■ **WHAT YOU ARE ASKED TO DO**
Return the listing below unchanged, except that the pictures are dropped.

■ **DATA BELOW**
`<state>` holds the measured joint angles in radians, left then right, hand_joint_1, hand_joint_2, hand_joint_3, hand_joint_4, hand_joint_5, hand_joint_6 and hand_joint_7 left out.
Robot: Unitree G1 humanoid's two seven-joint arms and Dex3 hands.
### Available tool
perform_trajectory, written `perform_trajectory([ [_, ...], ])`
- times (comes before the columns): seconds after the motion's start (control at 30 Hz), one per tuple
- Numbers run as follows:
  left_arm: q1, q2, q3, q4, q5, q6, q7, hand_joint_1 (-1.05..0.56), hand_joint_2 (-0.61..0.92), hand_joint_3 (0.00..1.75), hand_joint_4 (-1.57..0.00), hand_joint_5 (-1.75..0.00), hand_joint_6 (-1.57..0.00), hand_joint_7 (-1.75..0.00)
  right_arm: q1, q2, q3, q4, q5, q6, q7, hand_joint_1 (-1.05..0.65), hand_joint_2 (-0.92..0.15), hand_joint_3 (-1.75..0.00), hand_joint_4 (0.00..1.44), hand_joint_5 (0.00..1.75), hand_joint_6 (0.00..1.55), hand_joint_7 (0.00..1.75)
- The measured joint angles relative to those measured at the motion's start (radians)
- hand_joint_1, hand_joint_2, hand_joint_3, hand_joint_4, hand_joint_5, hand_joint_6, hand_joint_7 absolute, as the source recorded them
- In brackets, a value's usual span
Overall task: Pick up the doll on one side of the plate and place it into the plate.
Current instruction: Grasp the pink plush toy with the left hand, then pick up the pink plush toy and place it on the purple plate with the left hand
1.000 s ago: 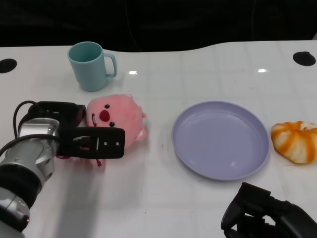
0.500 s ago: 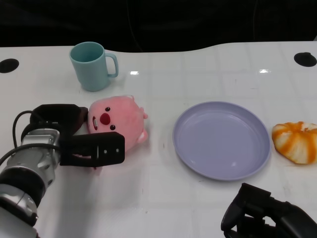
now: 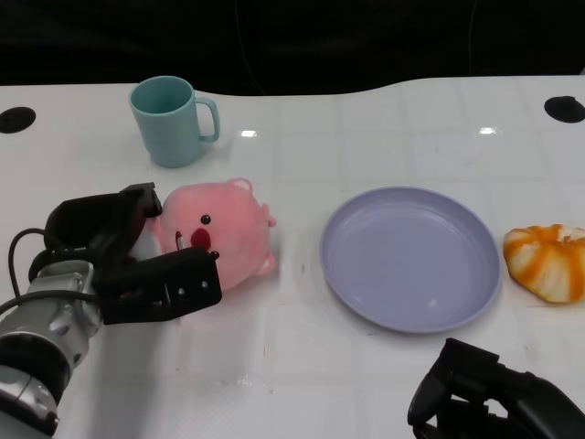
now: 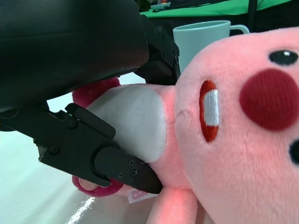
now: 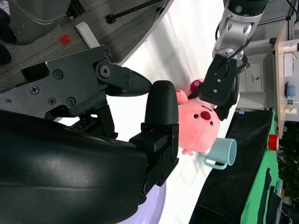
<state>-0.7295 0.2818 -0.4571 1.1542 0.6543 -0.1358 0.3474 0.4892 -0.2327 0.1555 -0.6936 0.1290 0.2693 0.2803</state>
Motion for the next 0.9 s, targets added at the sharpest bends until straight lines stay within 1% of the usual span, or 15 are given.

■ **RESPONSE TO THE TASK**
`<state>` holds the measured joint angles in radians, left then right, hand_joint_1, hand_joint_2, hand_joint_3, hand_joint_4, hand_joint_5, hand_joint_6 and hand_joint_7 left out.
Robot: Unitree G1 humanoid's two seven-joint arms and Dex3 hands.
### Available tool
perform_trajectory, written `perform_trajectory([ [_, ...], ])`
- times (comes before the columns): seconds after the motion's start (control at 30 Hz), one per tuple
- Numbers run as follows:
  left_arm: q1, q2, q3, q4, q5, q6, q7, hand_joint_1 (-1.05..0.56), hand_joint_2 (-0.61..0.92), hand_joint_3 (0.00..1.75), hand_joint_4 (-1.57..0.00), hand_joint_5 (-1.75..0.00), hand_joint_6 (-1.57..0.00), hand_joint_7 (-1.75..0.00)
  right_arm: q1, q2, q3, q4, q5, q6, q7, hand_joint_1 (-1.05..0.65), hand_joint_2 (-0.92..0.15), hand_joint_3 (-1.75..0.00), hand_joint_4 (0.00..1.44), hand_joint_5 (0.00..1.75), hand_joint_6 (0.00..1.55), hand_joint_7 (0.00..1.75)
- The measured joint angles relative to those measured at the motion's start (radians)
- hand_joint_1, hand_joint_2, hand_joint_3, hand_joint_4, hand_joint_5, hand_joint_6, hand_joint_7 absolute, as the source recorded them
- In brackets, a value's usual span
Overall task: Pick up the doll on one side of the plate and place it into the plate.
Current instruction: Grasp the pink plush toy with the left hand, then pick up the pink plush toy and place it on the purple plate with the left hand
1.000 s ago: 
0.500 s ago: 
now: 
now: 
now: 
<state>-0.7295 0.2818 -0.4571 1.1542 0.6543 -0.1358 0.3474 0.4892 -0.2327 0.1555 -0.6936 0.1290 0.2693 0.2803</state>
Motion for the next 0.9 s, targets added at the sharpest bends until straight lines stay within 1% of the usual span, or 15 are given.

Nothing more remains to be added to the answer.